An Initial Investigation of Adjoint-Based Unstructured Grid Adaptation for Vortical Flow Simulations

Aeronautics Computing Technique Research Institute (ACTRI), P.O. Box 90, Xi'an 710068, China

Received 6 October 2010; Accepted 19 January 2011

Academic Editor: Guan Yeoh

Copyright © 2011 Li Li. This is an open access article distributed under the Creative Commons Attribution License, which permits unrestricted use, distribution, and reproduction in any medium, provided the original work is properly cited.

Abstract

A computational fluid dynamics (CFDs) method utilizing unstructured grid technology has been employed to compute vortical flow around a delta wing with sharp leading edge, which is specially known as the geometry of the second international vortex flow experiment (VFE-2). In VFE-2, delta wings with different leading edges had been broadly investigated by experiments, which resulted in a special database for CFDs codes validation. The emphasis of this paper is to investigate the effectiveness of an adjoint-base grid adaptation method for unstructured grid in capturing concentrated vortices generated at sharp edges or flow separation lines of lifting surfaces flying at high angles of attack. Earlier experiences in vortical flow simulations had indicated that the vortex behavior is highly dependent on the local grid resolution both on body surface and space. The adjoint-based adaptation method used here is hoped to save grid points with a reasonable grid resolution for vortical flow simulations. The basic idea is to construct a new adaptive sensor in a grid adaptation process with the intent to tell where the elements should be smaller or larger by introducing an adjoint formulation to relate the estimated functional error to local residual errors of both the primal and adjoint solutions.

1. Introduction

In recent years, computational fluid dynamics (CFDs) has matured as a routine tool to predict complex genuine flows at designed condition. However, it is still difficult to deal with complex flows at off-design conditions where flow separations and vortices are dominated. For these flows, inappropriate grid resolution has been recognized as one of the dominant reasons for inaccurate predictions of flow features and aerodynamic forces. Actually, in general, the computational grid may become rapidly coarser as it becomes far away from the body surface.

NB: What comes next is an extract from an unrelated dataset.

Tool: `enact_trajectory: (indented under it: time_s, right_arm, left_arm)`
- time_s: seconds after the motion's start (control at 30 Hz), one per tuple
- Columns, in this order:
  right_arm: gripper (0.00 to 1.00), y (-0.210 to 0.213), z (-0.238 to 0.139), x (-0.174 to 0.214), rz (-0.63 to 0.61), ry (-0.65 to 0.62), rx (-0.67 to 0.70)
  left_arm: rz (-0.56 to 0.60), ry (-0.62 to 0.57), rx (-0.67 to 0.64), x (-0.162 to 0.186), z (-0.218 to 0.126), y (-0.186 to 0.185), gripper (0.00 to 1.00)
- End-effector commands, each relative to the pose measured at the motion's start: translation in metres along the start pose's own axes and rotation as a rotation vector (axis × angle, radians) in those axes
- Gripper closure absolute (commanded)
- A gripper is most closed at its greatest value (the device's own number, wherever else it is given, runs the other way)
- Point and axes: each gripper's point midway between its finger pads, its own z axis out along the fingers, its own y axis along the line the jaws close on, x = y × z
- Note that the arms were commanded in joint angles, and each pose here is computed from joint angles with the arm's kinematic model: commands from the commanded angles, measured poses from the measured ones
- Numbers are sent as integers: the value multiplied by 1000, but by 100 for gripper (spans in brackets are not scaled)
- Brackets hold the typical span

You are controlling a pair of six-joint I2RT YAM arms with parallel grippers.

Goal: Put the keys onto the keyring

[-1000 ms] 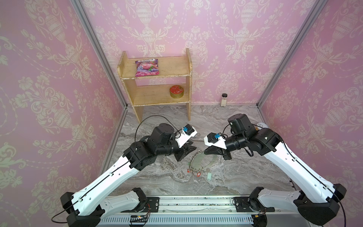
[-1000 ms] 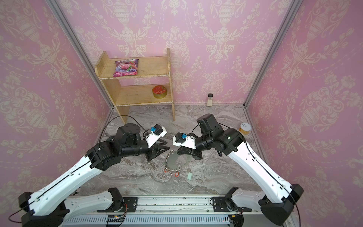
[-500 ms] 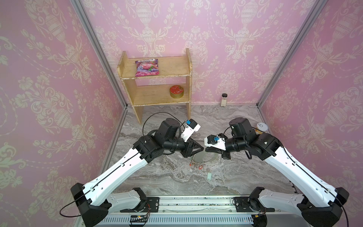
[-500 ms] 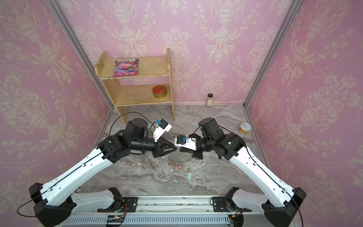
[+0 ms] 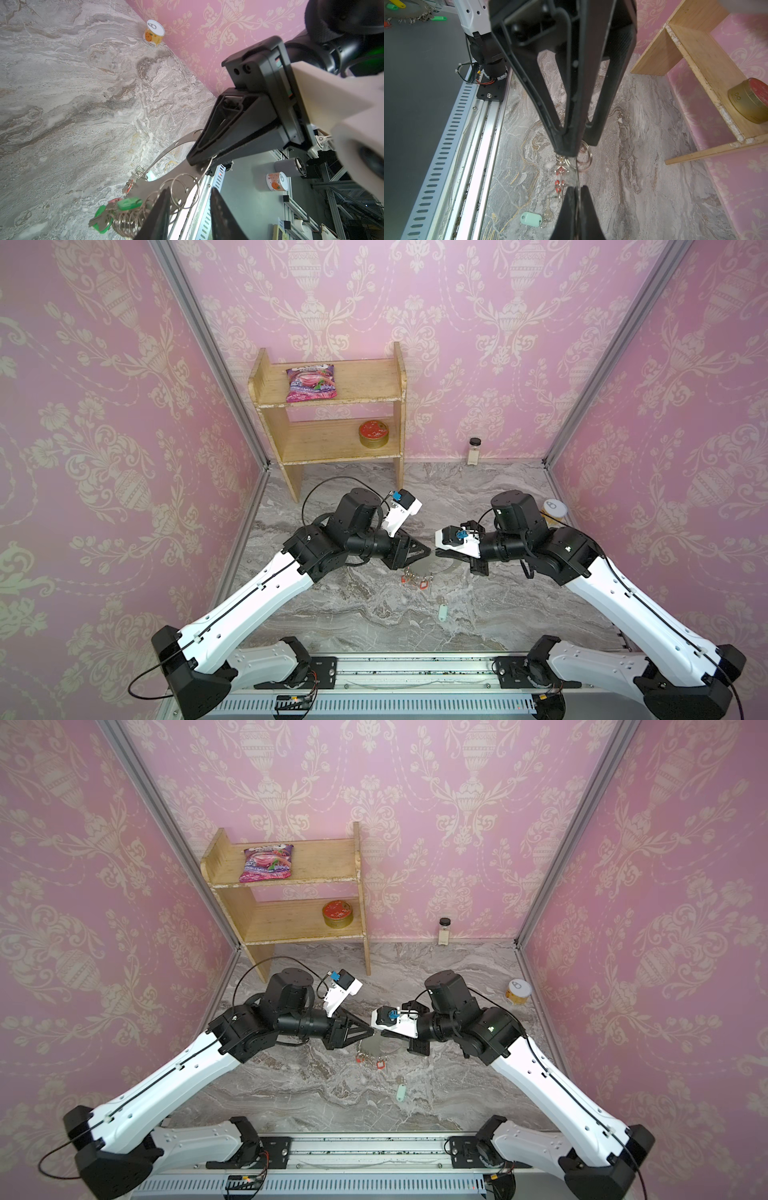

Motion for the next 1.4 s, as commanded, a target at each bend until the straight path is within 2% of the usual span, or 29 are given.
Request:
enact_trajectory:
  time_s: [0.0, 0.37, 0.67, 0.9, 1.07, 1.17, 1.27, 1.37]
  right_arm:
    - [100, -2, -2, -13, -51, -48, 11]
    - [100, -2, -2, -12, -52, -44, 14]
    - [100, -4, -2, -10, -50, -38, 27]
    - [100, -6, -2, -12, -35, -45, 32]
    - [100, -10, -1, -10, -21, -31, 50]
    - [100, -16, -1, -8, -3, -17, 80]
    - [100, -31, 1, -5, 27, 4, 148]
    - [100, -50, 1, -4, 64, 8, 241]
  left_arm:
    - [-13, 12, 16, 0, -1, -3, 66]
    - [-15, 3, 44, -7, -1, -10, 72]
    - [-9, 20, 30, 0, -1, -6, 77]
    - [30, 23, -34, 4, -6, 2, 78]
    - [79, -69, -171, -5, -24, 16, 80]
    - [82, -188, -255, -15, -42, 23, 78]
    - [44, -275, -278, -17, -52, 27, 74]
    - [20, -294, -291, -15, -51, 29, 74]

In this case, the vortices would be highly diffused due to the numerical discretization error. A possible way to minimize the numerical dissipation of the vortices is to use a highly dense grid. But flow computations around three-dimensional complex bodies with large-scale separations and vortices are difficult within the realistic number of grid points. In order to obtain numerical results for such flows with a given level of accuracy by a limited capacity of the computer, the method for grid adaptation is very useful for practical computations, which offers the possibilities to avoid the use of overly refined grids to guarantee accuracy. The basic premise is to locally enrich the computational grids in regions which most adversely affect the accuracy of the final solution. Its emphasis is to define a proper adaptive criterion (also known as the adaptive sensor) combined with distinct methods to automatically generate an adaptive mesh.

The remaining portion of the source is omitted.